Con Di Bastone nos emborrachábamos casi todas las noches. Tomábamos un vodkatini en el Zaccaria, otro en La Lepre, un par más en Piazza delle Erbe, uno más en el bar de Danilo y al final, tras llamar a la persiana bajada de Cä du Dria por si había suerte y nos abrían, terminábamos paseando por el puerto. Nunca fuimos, sin embargo, canallas nocturnos, crápulas mujeriegos o alguna de esas cosas sacadas de alguna horripilante canción de cantautor.
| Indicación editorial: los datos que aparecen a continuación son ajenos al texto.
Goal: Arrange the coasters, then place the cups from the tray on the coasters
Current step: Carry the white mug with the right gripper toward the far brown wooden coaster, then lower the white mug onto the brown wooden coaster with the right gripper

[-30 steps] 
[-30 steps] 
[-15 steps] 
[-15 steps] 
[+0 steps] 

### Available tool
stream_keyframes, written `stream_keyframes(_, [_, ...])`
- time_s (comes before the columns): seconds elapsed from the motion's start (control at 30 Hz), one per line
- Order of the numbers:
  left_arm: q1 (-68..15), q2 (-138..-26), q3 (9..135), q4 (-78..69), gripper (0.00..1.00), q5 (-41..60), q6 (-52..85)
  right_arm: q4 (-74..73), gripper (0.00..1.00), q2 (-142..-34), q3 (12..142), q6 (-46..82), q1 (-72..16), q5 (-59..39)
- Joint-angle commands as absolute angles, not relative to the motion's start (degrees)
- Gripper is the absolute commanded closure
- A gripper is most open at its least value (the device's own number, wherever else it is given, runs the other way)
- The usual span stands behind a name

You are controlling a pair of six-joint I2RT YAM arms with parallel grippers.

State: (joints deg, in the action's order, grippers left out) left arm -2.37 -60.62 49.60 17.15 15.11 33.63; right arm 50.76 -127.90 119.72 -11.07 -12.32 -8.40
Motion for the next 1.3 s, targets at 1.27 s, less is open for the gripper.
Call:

Éramos algo mucho más impresentable y decente: éramos vulgares alcohólicos.
En esos paseos por el puerto, Di Bastone tenía la costumbre de parar al azar a desconocidos y, con tono de urgencia, preguntarles: «Me han robado la cartera y tengo que viajar hasta Camogli [que está a veinte minutos en tren de Génova: el billete para ir cuesta cuatro o cinco euros], ¿me puedes prestar dieciocho mil euros y mañana mismo te los devuelvo?». Tenía otra versión del mismo tipo de intercambio en que preguntaba si por favor podían prestarle setenta y tres porros que él devolvería al día siguiente. Recordando aquellos breves diálogos de Di Bastone con extraños, me doy cuenta de que hay una fina línea entre el esperpento y la genialidad. Y que esa línea es también la que separa la obligación de la devoción, al honrar el lado cómico de las cosas serias. Di Bastone solía alcanzar la genialidad y la devoción, aunque a menudo se despeñaba por el acantilado del esperpento y la obligación.
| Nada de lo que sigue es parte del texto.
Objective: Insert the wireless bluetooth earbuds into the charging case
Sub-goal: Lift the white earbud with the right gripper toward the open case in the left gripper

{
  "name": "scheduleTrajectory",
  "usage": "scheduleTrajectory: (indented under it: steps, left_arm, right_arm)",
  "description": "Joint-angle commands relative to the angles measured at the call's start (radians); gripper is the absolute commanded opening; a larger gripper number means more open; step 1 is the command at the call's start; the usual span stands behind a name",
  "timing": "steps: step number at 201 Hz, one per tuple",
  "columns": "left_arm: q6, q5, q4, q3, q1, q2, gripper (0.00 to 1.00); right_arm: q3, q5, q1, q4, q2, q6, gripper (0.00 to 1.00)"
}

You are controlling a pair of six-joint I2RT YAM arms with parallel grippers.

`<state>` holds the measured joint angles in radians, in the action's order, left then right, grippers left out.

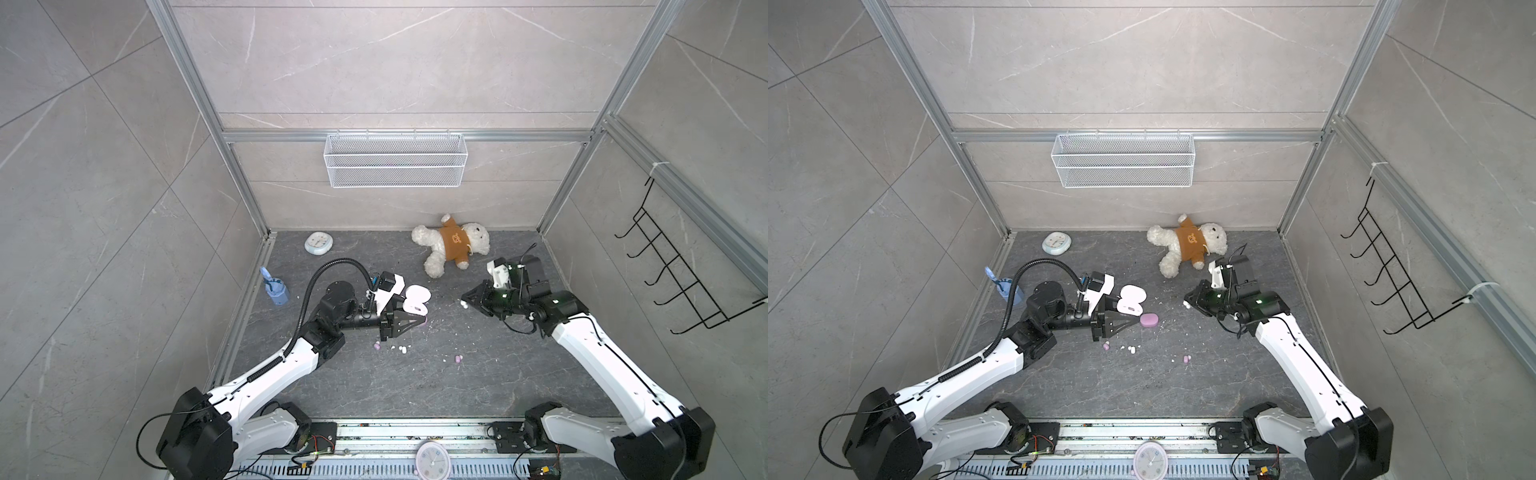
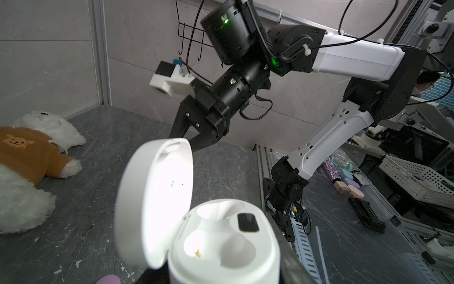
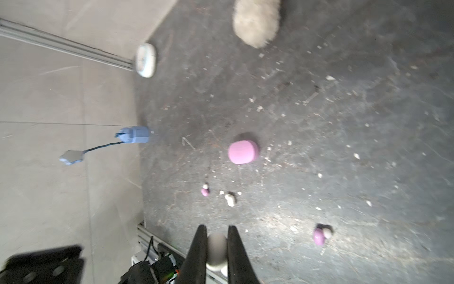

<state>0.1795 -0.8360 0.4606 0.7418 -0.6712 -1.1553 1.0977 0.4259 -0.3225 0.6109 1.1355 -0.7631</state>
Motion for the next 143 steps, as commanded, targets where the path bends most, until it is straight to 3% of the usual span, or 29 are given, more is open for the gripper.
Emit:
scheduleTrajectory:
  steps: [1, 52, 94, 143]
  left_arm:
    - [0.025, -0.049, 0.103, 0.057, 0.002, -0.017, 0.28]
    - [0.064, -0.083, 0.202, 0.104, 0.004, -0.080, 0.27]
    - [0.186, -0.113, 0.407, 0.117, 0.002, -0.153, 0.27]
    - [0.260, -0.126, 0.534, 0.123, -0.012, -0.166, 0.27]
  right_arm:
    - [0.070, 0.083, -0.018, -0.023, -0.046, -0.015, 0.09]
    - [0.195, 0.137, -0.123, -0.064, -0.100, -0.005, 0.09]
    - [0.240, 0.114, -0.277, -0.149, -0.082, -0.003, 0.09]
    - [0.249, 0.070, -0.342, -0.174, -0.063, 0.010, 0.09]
Me divertí mucho con Di Bastone. Tenía una moto minúscula de colores rosa y negro con un cesto de mimbre justo delante del manillar y una etiqueta azul, puesta por el fabricante en los dos laterales, en la que estaba inscrita, en una tipografía que estuvo de moda en los años noventa, el modelo de la moto. «Girl.» Ese era el modelo, Girl. Con esa moto iba a todos lados. Di Bastone medía más de un metro noventa e iba siempre con una gabardina beis que prácticamente le alcanzaba los tobillos. Para terminar de completar la escena ridícula, yo, que mido casi un metro noventa y soy muy desgarbado, iba de paquete en la moto. Así íbamos los dos, en su Girl, a dar vueltas por toda Génova.
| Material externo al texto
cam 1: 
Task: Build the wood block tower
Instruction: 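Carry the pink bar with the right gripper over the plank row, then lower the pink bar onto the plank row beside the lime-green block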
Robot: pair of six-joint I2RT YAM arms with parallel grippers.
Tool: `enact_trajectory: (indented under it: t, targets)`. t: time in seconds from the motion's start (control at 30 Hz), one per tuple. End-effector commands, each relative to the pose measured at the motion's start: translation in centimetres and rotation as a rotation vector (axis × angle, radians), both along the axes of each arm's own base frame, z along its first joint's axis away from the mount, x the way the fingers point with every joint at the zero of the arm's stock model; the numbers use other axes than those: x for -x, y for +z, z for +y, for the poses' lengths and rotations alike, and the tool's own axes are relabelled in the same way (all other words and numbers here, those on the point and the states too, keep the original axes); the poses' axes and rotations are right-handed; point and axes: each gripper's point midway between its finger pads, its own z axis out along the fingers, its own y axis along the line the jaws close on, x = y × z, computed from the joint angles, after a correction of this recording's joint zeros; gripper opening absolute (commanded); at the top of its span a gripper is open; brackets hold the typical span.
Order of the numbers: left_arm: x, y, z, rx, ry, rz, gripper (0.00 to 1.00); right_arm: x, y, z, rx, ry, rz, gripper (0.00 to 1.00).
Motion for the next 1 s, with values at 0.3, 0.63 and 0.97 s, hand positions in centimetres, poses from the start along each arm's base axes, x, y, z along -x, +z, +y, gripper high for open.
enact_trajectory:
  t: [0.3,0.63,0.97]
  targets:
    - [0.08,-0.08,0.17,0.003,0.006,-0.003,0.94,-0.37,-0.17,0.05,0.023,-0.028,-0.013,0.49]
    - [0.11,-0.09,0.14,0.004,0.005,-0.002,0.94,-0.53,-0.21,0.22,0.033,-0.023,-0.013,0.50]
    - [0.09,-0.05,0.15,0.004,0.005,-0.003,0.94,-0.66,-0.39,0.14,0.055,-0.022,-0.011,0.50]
A pesar de su visible desorden dental, deudor de esa viejísima tradición europea de ignorar la existencia de la figura del dentista, Di Bastone era muy atractivo, y en La Lepre, el bar en que más bebíamos y por tanto al que más dinero debíamos, muchos –siempre a su espalda– lo llamaban il bello. Cuando mi madre me visitó en Génova, fuimos a comer con Di Bastone a un pueblito ligur una excepcional lasaña de pesto con las hojas de pasta amontonadas al azar y el aceite de oliva amargo y la mítica albahaca de Pra no ya triturada sino casi pulverizada. Mi madre me dijo, en un momento en que Di Bastone fue a fumar al patio del restaurante, que era idéntico a Jeff Goldblum, aquel actor gringo que se hizo más o menos conocido en los años ochenta y noventa al protagonizar primero La mosca y más tarde Jurassic Park. Mi madre, con sobriedad no exenta de picardía, concluyó: «És un noi guapo». «Qui? Jeff Goldblum o Di Bastone?», pregunté yo. «Si et dic que són idèntics, tant és, de qui dels dos parlo, carallot», me respondió ella con irrefutable lógica.